Structural and functional study of D-glucuronyl C5-epimerase [Protein Structure and Folding]

January 7th, 2015 by Qin, Y., Ke, J., Gu, X., Fang, J., Wang, W., Cong, Q., Li, J., Tan, J., Brunzelle, J. S., Zhang, C., Jiang, Y., Melcher, K., Li, J.-p., Xu, H. E., Ding, K.

Heparan sulfate (HS) is a glycosaminoglycan present on the cell surface and in the extracellular matrix which interacts with diverse signal molecules and is essential for many physiological processes including embryonic development, cell growth, inflammation, and blood coagulation. D-glucuronyl C5-epimerase (Glce) is a crucial enzyme in HS synthesis, converting D-glucuronic acid (GlcA) to L-iduronic acid (IdoA) to increase HS flexibility. This modification of HS is important for protein ligand recognition.
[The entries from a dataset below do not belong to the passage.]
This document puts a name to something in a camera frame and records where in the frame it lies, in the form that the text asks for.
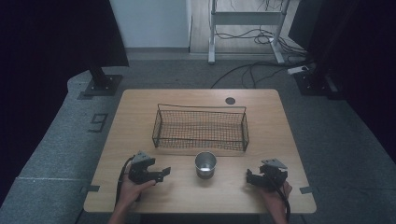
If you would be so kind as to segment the black stand base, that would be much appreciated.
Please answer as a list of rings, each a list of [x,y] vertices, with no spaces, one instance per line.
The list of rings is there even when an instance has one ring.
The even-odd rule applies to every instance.
[[[91,67],[89,72],[92,76],[84,96],[113,96],[120,82],[122,75],[106,75],[101,67]]]
[[[344,100],[342,85],[337,80],[337,73],[331,69],[324,69],[315,63],[299,67],[298,72],[292,74],[300,94],[305,96],[326,96],[330,100]]]

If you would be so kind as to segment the white desk frame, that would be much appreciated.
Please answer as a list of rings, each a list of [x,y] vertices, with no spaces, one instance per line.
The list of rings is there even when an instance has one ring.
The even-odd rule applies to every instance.
[[[276,31],[269,38],[271,49],[279,64],[285,62],[279,43],[280,34],[287,16],[290,0],[284,0],[279,11],[217,11],[217,0],[209,0],[209,27],[210,36],[208,42],[208,63],[216,61],[215,32],[218,25],[275,25]]]

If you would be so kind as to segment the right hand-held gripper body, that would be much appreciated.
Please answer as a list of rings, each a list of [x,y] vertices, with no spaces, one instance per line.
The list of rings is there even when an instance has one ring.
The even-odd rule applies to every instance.
[[[283,186],[288,177],[288,167],[278,159],[262,160],[260,173],[264,180],[264,187],[276,190]]]

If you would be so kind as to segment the white power strip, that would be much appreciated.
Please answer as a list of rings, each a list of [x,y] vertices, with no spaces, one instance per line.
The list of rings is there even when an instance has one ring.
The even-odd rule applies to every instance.
[[[297,67],[289,68],[287,70],[287,72],[288,72],[289,75],[294,75],[294,74],[306,72],[308,70],[309,70],[309,68],[306,65],[303,65],[303,66],[297,66]]]

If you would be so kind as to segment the person's right hand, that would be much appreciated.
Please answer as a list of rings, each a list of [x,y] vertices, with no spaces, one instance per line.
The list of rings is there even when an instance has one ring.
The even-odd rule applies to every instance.
[[[278,192],[268,191],[267,189],[259,188],[259,193],[263,198],[264,206],[267,212],[272,217],[286,216],[287,208]]]

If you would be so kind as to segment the person's left hand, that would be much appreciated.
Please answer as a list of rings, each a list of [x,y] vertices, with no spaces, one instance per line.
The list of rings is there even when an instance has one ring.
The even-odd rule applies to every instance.
[[[117,207],[129,209],[144,190],[155,185],[155,180],[150,180],[143,184],[136,184],[129,179],[128,175],[123,175]]]

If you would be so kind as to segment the metal cup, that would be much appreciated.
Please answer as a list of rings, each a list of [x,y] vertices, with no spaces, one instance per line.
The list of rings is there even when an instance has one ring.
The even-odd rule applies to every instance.
[[[210,179],[216,169],[217,158],[210,151],[203,151],[195,157],[195,170],[196,174],[202,179]]]

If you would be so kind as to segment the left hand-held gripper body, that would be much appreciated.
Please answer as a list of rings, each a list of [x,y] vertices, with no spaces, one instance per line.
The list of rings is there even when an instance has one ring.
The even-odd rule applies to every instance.
[[[155,180],[154,173],[150,173],[148,168],[155,163],[155,159],[151,158],[147,153],[139,151],[132,158],[128,177],[136,184],[143,184],[150,180]]]

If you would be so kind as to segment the black curtain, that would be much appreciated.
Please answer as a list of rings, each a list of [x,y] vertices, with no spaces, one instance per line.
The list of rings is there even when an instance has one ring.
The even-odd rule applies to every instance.
[[[68,80],[128,63],[110,0],[0,0],[0,205],[45,135]]]
[[[299,0],[289,37],[337,73],[345,100],[396,162],[396,0]]]
We have determined the crystal structures of Glce in apo form (unliganded) and in complex with heparin hexasaccharide (product of Glce following O-sulfation), both in a stable dimer conformation. A Glce dimer contains two catalytic sites, each at a positively charged cleft in C-terminal α-helical domains binding one negatively charged hexasaccharide. Based on the structural and mutagenesis studies, three tyrosine residues, Y468, Y528, and Y546 in the active site were found to be crucial for the enzymatic activity. The complex structure also reveals the mechanism of product inhibition, i.e. 2-O- and 6-O-sulfation of HS keeps the C5 carbon of IdoA away from the active-site tyrosine residues. Our structural and functional data advance understanding of the key modification regulation in HS biosynthesis.